◆ Work to be completed
In the entries that follow, find every line containing "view" and copy it.

◆ Source records
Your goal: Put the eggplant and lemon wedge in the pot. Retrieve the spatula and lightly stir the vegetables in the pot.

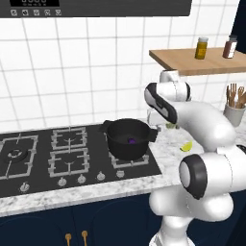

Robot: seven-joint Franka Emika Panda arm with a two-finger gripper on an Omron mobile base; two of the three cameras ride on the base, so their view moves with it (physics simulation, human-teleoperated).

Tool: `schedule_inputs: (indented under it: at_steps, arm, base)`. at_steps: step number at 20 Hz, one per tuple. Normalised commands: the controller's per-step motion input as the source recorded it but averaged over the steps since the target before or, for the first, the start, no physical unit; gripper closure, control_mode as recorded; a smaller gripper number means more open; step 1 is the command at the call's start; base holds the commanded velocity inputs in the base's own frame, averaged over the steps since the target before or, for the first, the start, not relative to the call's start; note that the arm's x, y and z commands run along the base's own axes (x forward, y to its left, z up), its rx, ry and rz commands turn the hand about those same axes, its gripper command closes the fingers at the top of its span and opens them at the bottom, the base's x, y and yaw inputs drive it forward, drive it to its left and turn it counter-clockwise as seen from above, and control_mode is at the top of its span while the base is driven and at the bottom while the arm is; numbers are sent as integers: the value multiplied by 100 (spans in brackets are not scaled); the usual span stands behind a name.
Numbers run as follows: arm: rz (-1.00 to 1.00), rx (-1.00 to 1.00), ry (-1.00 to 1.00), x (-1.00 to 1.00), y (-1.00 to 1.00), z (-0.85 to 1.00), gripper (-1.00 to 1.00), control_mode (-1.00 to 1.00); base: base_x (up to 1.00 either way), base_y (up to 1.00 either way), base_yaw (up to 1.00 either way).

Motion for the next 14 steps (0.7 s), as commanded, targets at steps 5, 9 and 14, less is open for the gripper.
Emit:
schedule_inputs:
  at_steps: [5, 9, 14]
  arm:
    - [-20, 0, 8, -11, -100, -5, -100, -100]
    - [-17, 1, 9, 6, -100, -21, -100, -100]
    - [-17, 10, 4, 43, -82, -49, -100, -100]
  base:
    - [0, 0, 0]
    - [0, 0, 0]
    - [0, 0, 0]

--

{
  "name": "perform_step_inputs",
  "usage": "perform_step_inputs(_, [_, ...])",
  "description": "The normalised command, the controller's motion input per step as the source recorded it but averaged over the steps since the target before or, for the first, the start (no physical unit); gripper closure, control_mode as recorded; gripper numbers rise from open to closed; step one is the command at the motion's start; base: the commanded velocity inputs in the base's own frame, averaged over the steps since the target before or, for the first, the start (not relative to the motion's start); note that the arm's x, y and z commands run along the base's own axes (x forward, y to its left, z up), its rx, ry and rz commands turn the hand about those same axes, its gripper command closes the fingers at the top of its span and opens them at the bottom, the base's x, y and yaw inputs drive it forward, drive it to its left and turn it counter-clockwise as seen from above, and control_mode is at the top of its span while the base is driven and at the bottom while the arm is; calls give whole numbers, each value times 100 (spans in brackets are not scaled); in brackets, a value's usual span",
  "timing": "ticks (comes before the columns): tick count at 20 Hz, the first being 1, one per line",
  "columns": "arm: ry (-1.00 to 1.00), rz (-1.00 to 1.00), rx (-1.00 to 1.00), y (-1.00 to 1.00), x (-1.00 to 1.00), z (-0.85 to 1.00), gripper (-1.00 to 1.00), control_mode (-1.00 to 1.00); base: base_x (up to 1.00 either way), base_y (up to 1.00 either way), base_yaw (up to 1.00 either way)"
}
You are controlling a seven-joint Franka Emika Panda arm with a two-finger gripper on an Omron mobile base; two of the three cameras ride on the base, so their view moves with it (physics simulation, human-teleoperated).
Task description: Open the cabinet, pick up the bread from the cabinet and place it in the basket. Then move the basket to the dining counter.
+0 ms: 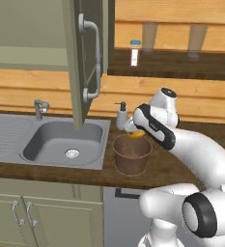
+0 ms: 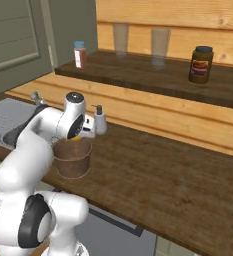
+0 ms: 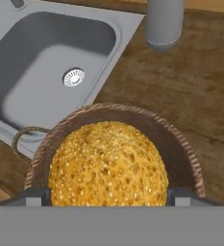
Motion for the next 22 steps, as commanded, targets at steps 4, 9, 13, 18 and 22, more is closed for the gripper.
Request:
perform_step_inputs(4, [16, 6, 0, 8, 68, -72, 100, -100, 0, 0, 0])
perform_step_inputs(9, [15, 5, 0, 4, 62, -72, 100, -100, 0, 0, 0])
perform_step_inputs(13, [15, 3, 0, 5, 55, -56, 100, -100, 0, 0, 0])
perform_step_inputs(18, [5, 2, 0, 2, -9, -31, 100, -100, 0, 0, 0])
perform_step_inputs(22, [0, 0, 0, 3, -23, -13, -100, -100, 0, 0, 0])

◆ Result for this task
Robot: seven-joint Franka Emika Panda arm with a two-finger gripper on an Omron mobile base; two of the three cameras ride on the base, so their view moves with it (physics simulation, human-teleoperated).
You are controlling a seven-joint Franka Emika Panda arm with a two-finger gripper on an Omron mobile base; two of the three cameras ride on the base, so their view moves with it (physics simulation, human-teleoperated).

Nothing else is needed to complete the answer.